Identifying early adopters of a new business idea is the key to achieve traction and validation.
Even if a new business idea is targeting a broad market, the best way to introduce a new service or an innovation is to start from the segment of customers that are more eager to use it. (Everett Rogers has written a interesting book about this)
The more they want to use it, the easiest will be to sell it, it’s as simple as that.
In fact, in an initial phase, the Minimum Viable Product (or MVP) of a new product is going to be mostly designed around early adopters, so that the business can get enough traction and validation with them and then scale up to attract a broader customer base.

Customer development interviews are the cheapest and fastest way to validate assumptions about the problems that a new business idea is intending to solve and about who are the customers affected the most. (Here are few tips on how to recruit customers to interview and how to conduct successful interviews).
However, once the round of interviews is completed, how to identify who are the early adopters?

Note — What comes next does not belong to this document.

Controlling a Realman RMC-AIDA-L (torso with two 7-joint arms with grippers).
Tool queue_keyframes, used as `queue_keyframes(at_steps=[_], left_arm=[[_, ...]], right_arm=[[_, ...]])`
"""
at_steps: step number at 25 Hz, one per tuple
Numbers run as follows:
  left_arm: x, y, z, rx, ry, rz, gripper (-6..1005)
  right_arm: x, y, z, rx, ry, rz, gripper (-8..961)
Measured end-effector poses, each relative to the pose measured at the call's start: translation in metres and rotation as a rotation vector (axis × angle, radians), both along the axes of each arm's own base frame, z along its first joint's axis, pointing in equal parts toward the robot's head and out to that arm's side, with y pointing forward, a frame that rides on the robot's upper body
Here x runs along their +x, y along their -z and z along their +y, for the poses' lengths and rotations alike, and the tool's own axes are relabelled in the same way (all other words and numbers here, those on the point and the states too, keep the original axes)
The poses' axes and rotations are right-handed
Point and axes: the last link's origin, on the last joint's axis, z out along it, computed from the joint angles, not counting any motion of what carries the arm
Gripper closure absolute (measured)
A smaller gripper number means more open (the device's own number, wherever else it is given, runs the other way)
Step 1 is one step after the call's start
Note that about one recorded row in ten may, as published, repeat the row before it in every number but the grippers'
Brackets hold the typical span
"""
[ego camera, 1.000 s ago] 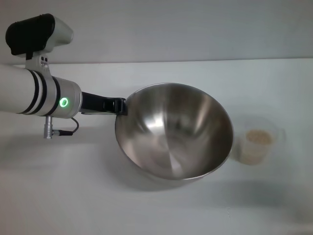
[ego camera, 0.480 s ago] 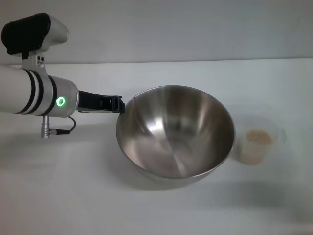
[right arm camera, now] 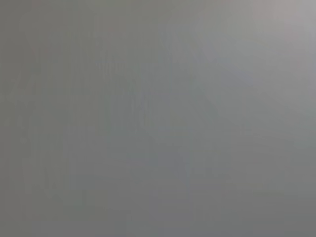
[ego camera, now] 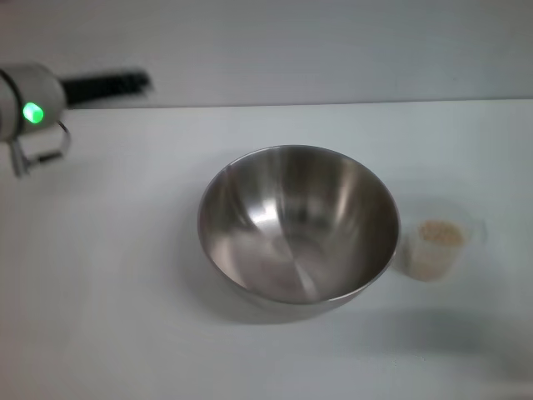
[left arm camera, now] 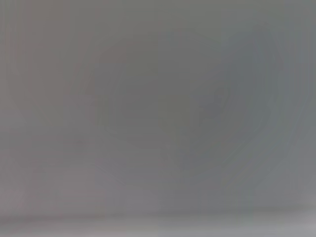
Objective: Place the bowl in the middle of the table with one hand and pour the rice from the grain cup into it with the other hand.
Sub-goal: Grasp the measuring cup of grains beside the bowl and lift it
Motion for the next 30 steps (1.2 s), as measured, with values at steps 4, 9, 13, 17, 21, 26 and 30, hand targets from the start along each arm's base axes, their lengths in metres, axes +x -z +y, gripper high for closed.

The trick is to review the notes from customer development interviews and spot the common features within the customer profiles that show these four elements:

  • Early adopters have the problem. Among the people interviewed, they are the ones that positively responded to a problem description, and offered detailed examples of the last time it has happened.
  • Early adopters know they have the problem. This is crucial, as no startup will be able to educate their target customers about a problem they are not yet aware of. Early adopters are the customers that during the interviews have demonstrated to be so much aware of a problem that they could tell the last time it has happened and how they solved it.
  • Early adopters have the budget to solve the problem. If customers are not able to pay for the service, it’s totally pointless to target them. By investigating customers’ current behavior in the face of a problem, it’s possible to understand how much energy, money and time they are investing to solve it and use it as an indication of their willingness to pay.
  • Early adopters have already put together their makeshift solution. This is the most important indicator able to tell that a certain customer segment is the one that needs to be targeted first. These customers feel so much a problem that they have put together tactics, workarounds, operational processes, or use a combination of competitors’ services to solve it today. However, the bet here is that the solution proposed by the new business is going to do that in a dramatically more efficient way.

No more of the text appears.